| Exercise description |
Once you have read the listing, write it all out exactly.

| Collected data |
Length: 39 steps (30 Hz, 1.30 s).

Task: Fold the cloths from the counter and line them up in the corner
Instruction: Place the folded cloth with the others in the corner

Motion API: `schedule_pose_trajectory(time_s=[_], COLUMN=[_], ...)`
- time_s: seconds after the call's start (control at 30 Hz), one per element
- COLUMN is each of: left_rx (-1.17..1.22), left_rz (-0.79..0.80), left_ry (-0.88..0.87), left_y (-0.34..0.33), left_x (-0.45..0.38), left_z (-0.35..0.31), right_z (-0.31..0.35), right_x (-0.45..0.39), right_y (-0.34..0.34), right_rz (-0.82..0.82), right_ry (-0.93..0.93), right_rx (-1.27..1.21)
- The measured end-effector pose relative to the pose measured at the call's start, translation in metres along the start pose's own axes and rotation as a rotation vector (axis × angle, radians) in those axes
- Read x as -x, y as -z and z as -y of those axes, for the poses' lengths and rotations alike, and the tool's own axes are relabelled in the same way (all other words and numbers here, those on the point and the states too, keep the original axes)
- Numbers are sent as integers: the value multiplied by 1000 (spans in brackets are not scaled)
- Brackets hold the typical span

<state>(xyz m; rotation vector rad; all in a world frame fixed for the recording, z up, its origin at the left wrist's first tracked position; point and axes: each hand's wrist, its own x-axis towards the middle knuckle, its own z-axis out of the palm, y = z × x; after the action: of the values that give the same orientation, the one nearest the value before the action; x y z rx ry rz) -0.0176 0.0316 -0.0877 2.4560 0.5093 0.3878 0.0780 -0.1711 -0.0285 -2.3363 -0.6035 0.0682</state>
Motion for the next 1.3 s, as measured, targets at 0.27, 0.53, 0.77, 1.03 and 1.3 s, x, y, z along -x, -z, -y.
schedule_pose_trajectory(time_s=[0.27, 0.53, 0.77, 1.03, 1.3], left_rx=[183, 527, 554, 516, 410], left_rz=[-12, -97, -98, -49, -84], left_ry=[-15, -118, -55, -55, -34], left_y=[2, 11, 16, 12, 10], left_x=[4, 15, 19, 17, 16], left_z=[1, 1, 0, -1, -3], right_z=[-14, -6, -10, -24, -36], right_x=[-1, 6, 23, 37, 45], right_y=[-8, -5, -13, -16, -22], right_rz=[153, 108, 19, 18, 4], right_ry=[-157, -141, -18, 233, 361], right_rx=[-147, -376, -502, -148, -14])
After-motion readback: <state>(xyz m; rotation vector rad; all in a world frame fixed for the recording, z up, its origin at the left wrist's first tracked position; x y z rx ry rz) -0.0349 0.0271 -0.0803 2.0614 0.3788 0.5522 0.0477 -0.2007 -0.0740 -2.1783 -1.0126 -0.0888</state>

| Exercise output |
Length: 39 steps (30 Hz, 1.30 s).

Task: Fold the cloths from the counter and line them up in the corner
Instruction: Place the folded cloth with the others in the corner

Motion API: `schedule_pose_trajectory(time_s=[_], COLUMN=[_], ...)`
- time_s: seconds after the call's start (control at 30 Hz), one per element
- COLUMN is each of: left_rx (-1.17..1.22), left_rz (-0.79..0.80), left_ry (-0.88..0.87), left_y (-0.34..0.33), left_x (-0.45..0.38), left_z (-0.35..0.31), right_z (-0.31..0.35), right_x (-0.45..0.39), right_y (-0.34..0.34), right_rz (-0.82..0.82), right_ry (-0.93..0.93), right_rx (-1.27..1.21)
- The measured end-effector pose relative to the pose measured at the call's start, translation in metres along the start pose's own axes and rotation as a rotation vector (axis × angle, radians) in those axes
- Read x as -x, y as -z and z as -y of those axes, for the poses' lengths and rotations alike, and the tool's own axes are relabelled in the same way (all other words and numbers here, those on the point and the states too, keep the original axes)
- Numbers are sent as integers: the value multiplied by 1000 (spans in brackets are not scaled)
- Brackets hold the typical span

<state>(xyz m; rotation vector rad; all in a world frame fixed for the recording, z up, its origin at the left wrist's first tracked position; point and axes: each hand's wrist, its own x-axis towards the middle knuckle, its own z-axis out of the palm, y = z × x; after the action: of the values that give the same orientation, the one nearest the value before the action; x y z rx ry rz) -0.0176 0.0316 -0.0877 2.4560 0.5093 0.3878 0.0780 -0.1711 -0.0285 -2.3363 -0.6035 0.0682</state>
Motion for the next 1.3 s, as measured, targets at 0.27, 0.53, 0.77, 1.03 and 1.3 s, x, y, z along -x, -z, -y.
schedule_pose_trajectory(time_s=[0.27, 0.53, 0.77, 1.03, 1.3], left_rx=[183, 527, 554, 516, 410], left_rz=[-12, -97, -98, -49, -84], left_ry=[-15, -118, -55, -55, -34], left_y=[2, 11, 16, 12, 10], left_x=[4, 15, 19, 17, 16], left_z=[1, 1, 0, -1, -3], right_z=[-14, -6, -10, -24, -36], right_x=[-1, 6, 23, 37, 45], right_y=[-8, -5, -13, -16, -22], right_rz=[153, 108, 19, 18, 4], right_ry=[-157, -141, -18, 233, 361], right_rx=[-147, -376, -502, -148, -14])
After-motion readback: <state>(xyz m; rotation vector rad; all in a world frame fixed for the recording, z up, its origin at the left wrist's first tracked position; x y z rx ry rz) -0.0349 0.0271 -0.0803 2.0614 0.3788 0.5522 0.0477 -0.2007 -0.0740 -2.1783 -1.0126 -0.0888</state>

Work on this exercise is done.